林道脇の斜面に土栗がありました。普通は、夏から秋によく見られるのですが、こんな風に春まで残っているものもあるのです。別名は、「土柿(ツチガキ)」「地上の星」「湿度計」「晴雨計」など。晴れて乾燥すると球状になり、風に吹かれて地上を転がって移動します。そのため「晴天の旅行者」とも呼ばれます。そして別の場所で湿気を帯びると、再び星形に開くのです。胞子は丸い袋状の中にあり、外皮が丸々と押されて吹き出します。
ツチグリの幼菌は、固い外皮に覆われ土の中に半分以上埋まっています。雨が降って外皮が湿ると破裂して星状に裂けて反り返り立ち上がって地上に出ます。まさにこの時、地上の星となるわけです。そして、晴れて乾燥すると球状になり、風に吹かれて、あるいは斜面を転がって移動するのです。晴天になって乾燥すると外皮が戻り袋を押しつぶします、すると押されて胞子が袋の上にある穴から一斉に青空へ飛び出していくのです。再び雨が降ると外皮は反り返り立ち上がります。袋は元に戻り丸くなります。これを繰り返すわけです。

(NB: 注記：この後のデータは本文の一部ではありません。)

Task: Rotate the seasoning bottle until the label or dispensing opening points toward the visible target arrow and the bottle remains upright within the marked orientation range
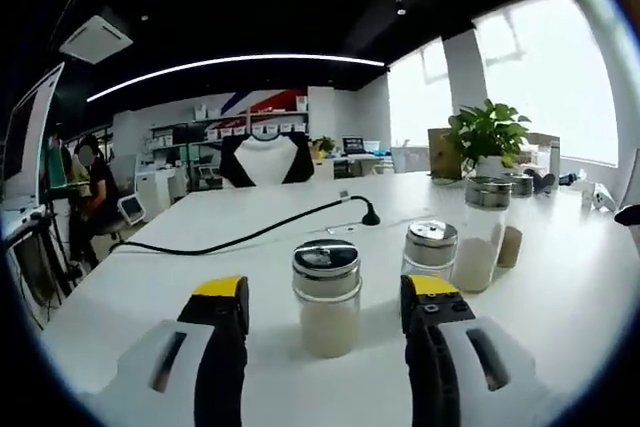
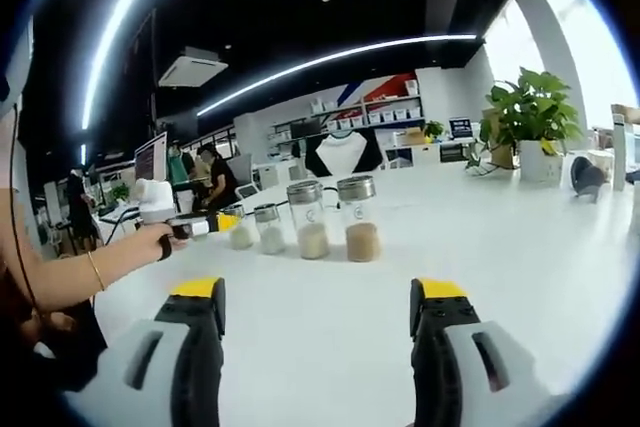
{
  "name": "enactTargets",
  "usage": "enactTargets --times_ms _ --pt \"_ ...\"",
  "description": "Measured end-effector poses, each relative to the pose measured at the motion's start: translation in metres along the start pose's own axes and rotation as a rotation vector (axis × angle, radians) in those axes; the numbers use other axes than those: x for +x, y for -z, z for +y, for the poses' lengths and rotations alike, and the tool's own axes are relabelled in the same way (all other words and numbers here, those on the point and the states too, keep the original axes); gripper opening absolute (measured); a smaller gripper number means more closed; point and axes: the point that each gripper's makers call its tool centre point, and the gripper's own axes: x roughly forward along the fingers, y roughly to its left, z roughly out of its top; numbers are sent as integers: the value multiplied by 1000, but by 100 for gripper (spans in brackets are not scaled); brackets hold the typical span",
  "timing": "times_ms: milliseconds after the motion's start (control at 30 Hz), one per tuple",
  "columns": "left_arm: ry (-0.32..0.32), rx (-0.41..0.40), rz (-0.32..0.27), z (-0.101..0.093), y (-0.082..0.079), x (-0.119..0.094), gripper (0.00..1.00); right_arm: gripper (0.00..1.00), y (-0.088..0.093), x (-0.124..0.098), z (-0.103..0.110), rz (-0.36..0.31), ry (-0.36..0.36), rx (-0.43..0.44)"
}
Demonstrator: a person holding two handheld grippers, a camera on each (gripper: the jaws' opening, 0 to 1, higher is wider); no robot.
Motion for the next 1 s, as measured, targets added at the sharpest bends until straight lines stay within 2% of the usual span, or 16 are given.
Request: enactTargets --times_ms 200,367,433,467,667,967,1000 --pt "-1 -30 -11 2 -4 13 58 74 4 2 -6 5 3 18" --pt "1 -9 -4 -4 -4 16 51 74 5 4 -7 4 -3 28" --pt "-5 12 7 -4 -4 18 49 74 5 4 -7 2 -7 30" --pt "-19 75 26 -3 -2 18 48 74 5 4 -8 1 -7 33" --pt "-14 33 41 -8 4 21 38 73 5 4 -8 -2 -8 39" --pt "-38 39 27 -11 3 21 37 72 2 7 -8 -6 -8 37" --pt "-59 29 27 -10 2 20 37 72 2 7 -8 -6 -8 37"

写真のツチグリがいつ発生したものかは分かりませんが、袋の状態を見ると秋に発生したものではないかと思われます。以外と寿命は長いのではないでしょうか。こんな地上の星が林道脇の斜面にたくさん見られることもあって、それは可愛らしいものです。と同時になんて巧妙な仕組みを持った不思議なきのこなのだろうと思わずにはいられません。
別名の「土柿(ツチガキ)」「地上の星」は見たままですが、「湿度計」「晴雨計」は湿度に敏感に反応するその生態からきているものです。中が白い幼金は食べられます。東南アジアでは缶詰もあり、アジアンエスニックの食材店などで売られています。日本では郷土食として味噌汁の具にしたりして食べられています。味噌汁は飲んだことがあります。味は時になく、特別美味しいというほどのものではありませんが、ホコリタケの幼菌と同様に独特の食感を楽しむものなのでしょう。
ちなみに、バラ科キジムシロ属の多年草にもツチグリという黄色い花を咲かせる植物があります。